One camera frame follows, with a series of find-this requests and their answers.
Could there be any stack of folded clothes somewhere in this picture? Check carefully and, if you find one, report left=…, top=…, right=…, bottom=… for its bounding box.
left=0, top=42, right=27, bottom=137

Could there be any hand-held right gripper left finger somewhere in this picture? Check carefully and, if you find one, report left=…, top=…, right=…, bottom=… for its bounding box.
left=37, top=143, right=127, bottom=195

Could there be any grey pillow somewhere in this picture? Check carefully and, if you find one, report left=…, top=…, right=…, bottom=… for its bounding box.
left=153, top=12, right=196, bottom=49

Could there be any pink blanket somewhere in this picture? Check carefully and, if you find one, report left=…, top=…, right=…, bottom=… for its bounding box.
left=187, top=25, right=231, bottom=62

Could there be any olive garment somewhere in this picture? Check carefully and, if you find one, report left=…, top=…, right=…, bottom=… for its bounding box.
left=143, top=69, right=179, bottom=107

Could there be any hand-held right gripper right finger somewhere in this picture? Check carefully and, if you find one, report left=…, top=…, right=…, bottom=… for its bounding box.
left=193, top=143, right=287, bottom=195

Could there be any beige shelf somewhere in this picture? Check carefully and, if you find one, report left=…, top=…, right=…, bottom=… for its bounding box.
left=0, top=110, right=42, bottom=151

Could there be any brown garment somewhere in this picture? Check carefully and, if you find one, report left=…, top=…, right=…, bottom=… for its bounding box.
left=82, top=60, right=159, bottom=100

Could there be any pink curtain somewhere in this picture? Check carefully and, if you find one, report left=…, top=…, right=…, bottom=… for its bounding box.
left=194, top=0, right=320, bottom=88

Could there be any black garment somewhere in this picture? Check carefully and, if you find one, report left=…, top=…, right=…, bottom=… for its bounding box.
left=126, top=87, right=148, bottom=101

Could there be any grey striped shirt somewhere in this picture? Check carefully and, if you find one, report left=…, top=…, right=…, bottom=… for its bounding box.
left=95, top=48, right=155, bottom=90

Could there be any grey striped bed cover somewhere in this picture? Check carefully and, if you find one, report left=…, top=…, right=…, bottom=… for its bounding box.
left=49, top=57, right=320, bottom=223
· · ·
**What to produce:**
Repeat all of the records verbatim, leaving nothing out.

**Answer for this exercise:**
One camera frame follows, with a series of find-this requests and their answers.
Could there be any stack of folded clothes somewhere in this picture? Check carefully and, if you find one, report left=…, top=…, right=…, bottom=… for its bounding box.
left=0, top=42, right=27, bottom=137

Could there be any hand-held right gripper left finger somewhere in this picture? Check carefully and, if you find one, report left=…, top=…, right=…, bottom=… for its bounding box.
left=37, top=143, right=127, bottom=195

Could there be any grey pillow somewhere in this picture? Check carefully and, if you find one, report left=…, top=…, right=…, bottom=… for its bounding box.
left=153, top=12, right=196, bottom=49

Could there be any pink blanket somewhere in this picture? Check carefully and, if you find one, report left=…, top=…, right=…, bottom=… for its bounding box.
left=187, top=25, right=231, bottom=62

Could there be any olive garment somewhere in this picture? Check carefully and, if you find one, report left=…, top=…, right=…, bottom=… for its bounding box.
left=143, top=69, right=179, bottom=107

Could there be any hand-held right gripper right finger somewhere in this picture? Check carefully and, if you find one, report left=…, top=…, right=…, bottom=… for its bounding box.
left=193, top=143, right=287, bottom=195

Could there be any beige shelf somewhere in this picture? Check carefully and, if you find one, report left=…, top=…, right=…, bottom=… for its bounding box.
left=0, top=110, right=42, bottom=151

Could there be any brown garment somewhere in this picture? Check carefully and, if you find one, report left=…, top=…, right=…, bottom=… for its bounding box.
left=82, top=60, right=159, bottom=100

Could there be any pink curtain somewhere in this picture? Check carefully and, if you find one, report left=…, top=…, right=…, bottom=… for its bounding box.
left=194, top=0, right=320, bottom=88

Could there be any black garment somewhere in this picture? Check carefully and, if you find one, report left=…, top=…, right=…, bottom=… for its bounding box.
left=126, top=87, right=148, bottom=101

Could there be any grey striped shirt somewhere in this picture? Check carefully and, if you find one, report left=…, top=…, right=…, bottom=… for its bounding box.
left=95, top=48, right=155, bottom=90

Could there be any grey striped bed cover somewhere in this picture? Check carefully and, if you find one, report left=…, top=…, right=…, bottom=… for its bounding box.
left=49, top=57, right=320, bottom=223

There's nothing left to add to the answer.